Puncaknya ia sempat dihantui pikiran bunuh diri dan ingin melukai diri sendiri.
“Setiap bangun alih-alih merasa segar malah menangis karena tak kuat,” kata Anais. “Yang pasti saat itu saya sering rapat sampai jam 11 malam lalu lanjut bekerja hingga jam 1 dini hari. Saya juga sering kehilangan fokus, binge eating atau tidak makan sama sekali, sampai kelewatan rapat dan deadline pekerjaan karena sudah kelewat lelah. Kelalaian itu membuat saya mendapat surat peringatan dari kantor.”
Kenyataan ini mungkin tak pernah dipaparkan dalam perkuliahan mana pun. Apalagi ketika budaya dan sistem kerja yang selama ini dianut nenek moyang dan generasi terdahulu hanya menuntut seseorang untuk memiliki bekal pendidikan formal, mendapat pekerjaan, hidup mapan, dan berkeluarga. Tak dijelaskan bahwa ada kalanya seseorang harus membanting jiwa dan tulang secara harfiah di lebih dari satu tempat, semata hanya untuk bertahan hidup.

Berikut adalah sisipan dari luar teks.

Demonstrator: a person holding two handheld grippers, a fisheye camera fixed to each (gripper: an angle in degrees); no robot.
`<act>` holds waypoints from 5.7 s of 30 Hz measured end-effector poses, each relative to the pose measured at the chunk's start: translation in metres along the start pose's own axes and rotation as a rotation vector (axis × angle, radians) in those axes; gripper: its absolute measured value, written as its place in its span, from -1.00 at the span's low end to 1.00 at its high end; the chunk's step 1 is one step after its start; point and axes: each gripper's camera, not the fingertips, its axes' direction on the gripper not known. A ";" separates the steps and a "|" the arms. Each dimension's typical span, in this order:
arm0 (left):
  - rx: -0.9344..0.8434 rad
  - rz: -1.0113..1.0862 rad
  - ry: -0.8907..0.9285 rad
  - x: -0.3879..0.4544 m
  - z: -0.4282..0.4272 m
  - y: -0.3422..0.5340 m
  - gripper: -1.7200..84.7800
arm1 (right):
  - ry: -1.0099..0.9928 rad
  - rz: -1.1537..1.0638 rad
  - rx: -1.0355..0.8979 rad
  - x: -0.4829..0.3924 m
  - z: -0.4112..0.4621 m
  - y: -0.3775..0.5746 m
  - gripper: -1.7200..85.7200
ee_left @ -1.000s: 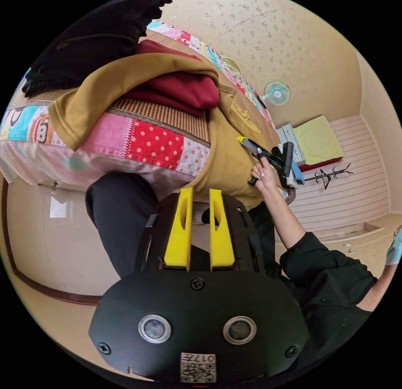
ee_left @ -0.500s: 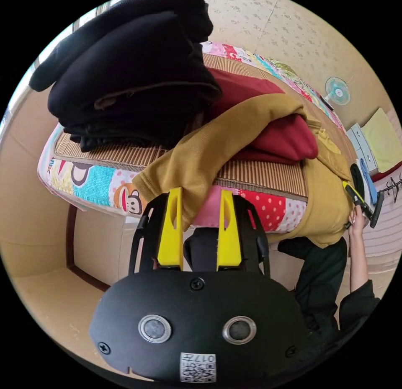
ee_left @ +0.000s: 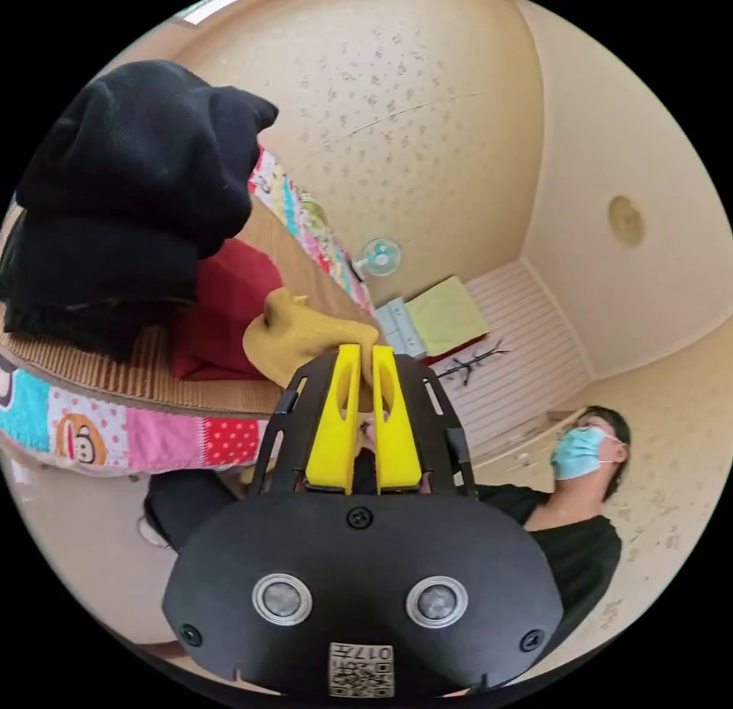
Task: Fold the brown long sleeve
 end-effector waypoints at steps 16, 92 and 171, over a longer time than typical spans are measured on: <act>-0.130 -0.077 0.702 0.065 0.158 -0.137 -0.88 | -0.177 0.078 -0.044 0.081 0.012 0.008 -0.95; -0.145 0.286 -0.807 0.122 0.479 0.102 -0.90 | 0.053 0.036 -0.164 0.036 0.050 -0.078 -0.94; -0.074 0.046 -0.158 0.103 0.190 0.061 -0.85 | -0.825 0.326 0.440 0.321 -0.256 0.089 -0.87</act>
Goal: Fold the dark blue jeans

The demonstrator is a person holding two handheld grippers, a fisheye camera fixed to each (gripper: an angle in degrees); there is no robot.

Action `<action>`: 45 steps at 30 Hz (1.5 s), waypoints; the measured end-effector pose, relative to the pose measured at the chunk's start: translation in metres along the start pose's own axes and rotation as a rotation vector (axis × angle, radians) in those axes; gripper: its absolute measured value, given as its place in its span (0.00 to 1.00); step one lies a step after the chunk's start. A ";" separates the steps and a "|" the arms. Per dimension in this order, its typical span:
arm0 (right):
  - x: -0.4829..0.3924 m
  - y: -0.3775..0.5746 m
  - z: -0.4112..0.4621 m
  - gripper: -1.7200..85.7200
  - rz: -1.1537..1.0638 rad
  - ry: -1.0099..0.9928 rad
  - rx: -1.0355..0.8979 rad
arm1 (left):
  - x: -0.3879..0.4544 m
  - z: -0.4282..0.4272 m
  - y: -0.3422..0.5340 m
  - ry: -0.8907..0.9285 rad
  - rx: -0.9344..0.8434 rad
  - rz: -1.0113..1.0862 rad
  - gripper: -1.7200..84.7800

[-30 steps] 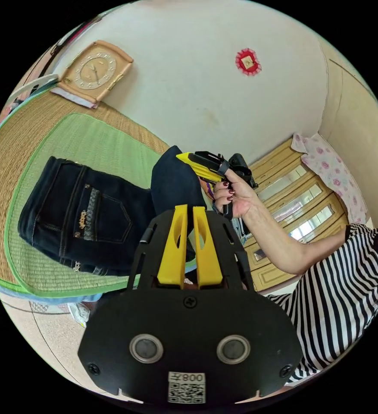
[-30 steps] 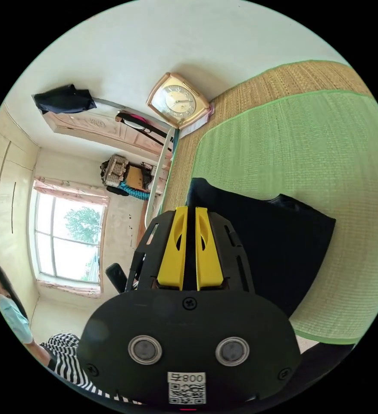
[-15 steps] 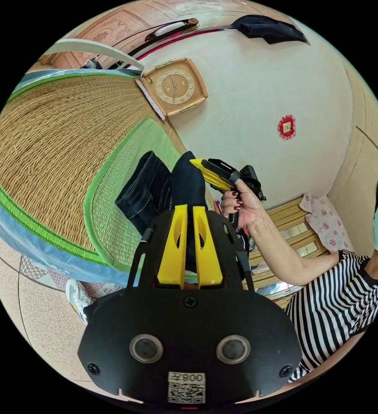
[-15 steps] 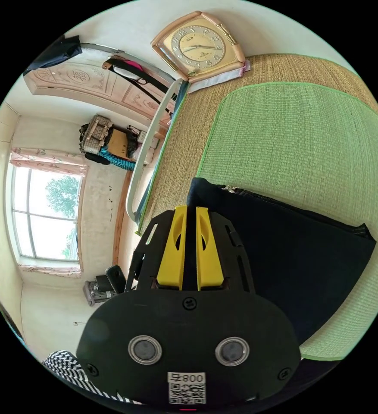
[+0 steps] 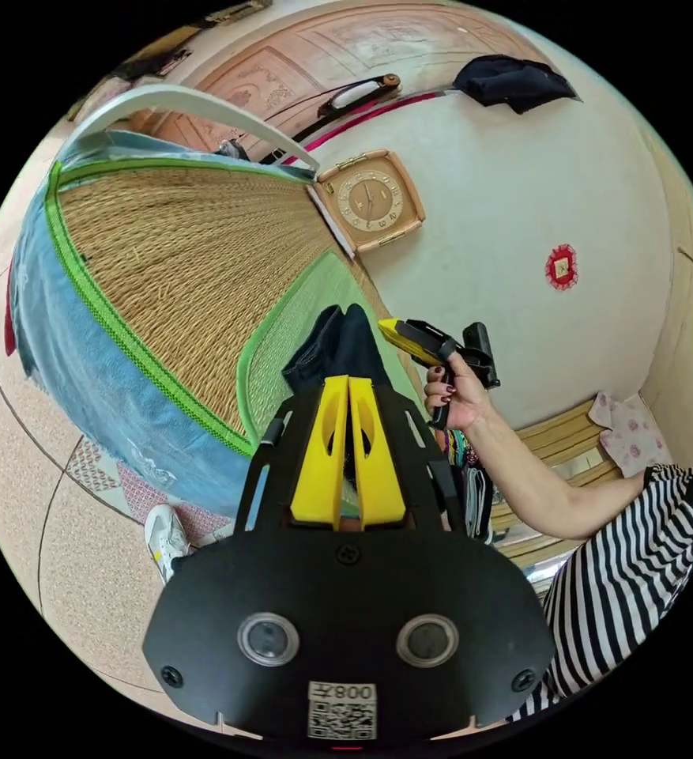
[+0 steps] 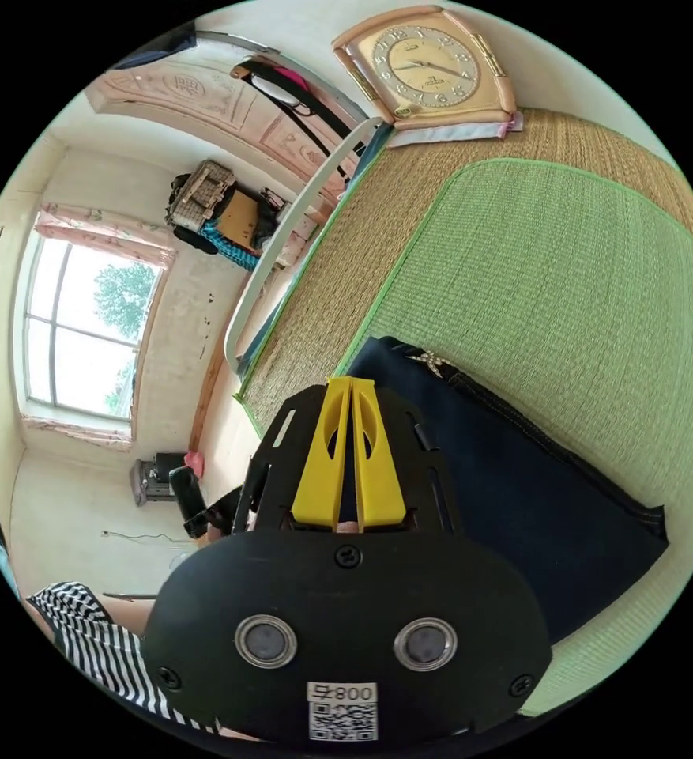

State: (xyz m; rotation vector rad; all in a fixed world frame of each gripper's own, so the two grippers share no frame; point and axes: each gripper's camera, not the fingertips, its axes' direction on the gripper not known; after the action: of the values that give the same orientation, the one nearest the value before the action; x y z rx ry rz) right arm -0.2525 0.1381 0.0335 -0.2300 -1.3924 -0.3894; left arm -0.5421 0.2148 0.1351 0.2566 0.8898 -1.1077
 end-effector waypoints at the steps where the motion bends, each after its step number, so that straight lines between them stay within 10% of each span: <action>1: -0.004 -0.006 0.007 0.02 -0.025 0.016 -0.017 | 0.012 0.002 -0.002 0.006 -0.018 0.042 0.02; 7: -0.012 -0.033 0.056 0.02 -0.068 0.153 -0.156 | 0.039 0.039 -0.015 -0.264 -0.192 0.175 0.02; 45: 0.067 0.249 -0.067 0.02 0.042 0.057 -0.017 | 0.170 0.152 0.090 -0.406 -0.455 0.326 0.02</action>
State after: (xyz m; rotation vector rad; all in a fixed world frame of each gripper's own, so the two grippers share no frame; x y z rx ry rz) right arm -0.0842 0.3319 0.1054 -0.2604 -1.3267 -0.3702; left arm -0.3642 0.0532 0.0876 -0.1914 0.6805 -0.6003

Sebuah Kenyataan yang Tak Bisa Dihindari
Bagi Amin*, seorang pria berusia 34 tahun yang tinggal di Bekasi, Jawa Barat, memiliki pekerjaan sampingan adalah suatu keniscayaan yang tak dapat dihindari.
Ketika lulus kuliah pada 2010 dari sebuah universitas swasta di Yogyakarta, Amin langsung pindah ke Jakarta. Ia bekerja sebagai editor bahasa di sebuah perusahaan penerbit besar. Gajinya saat itu Rp1.400.000, sekitar 10% di atas UMR Jakarta pada masa itu. Uang itu habis untuk membayar indekos sebesar Rp400.000 dan biaya hidup.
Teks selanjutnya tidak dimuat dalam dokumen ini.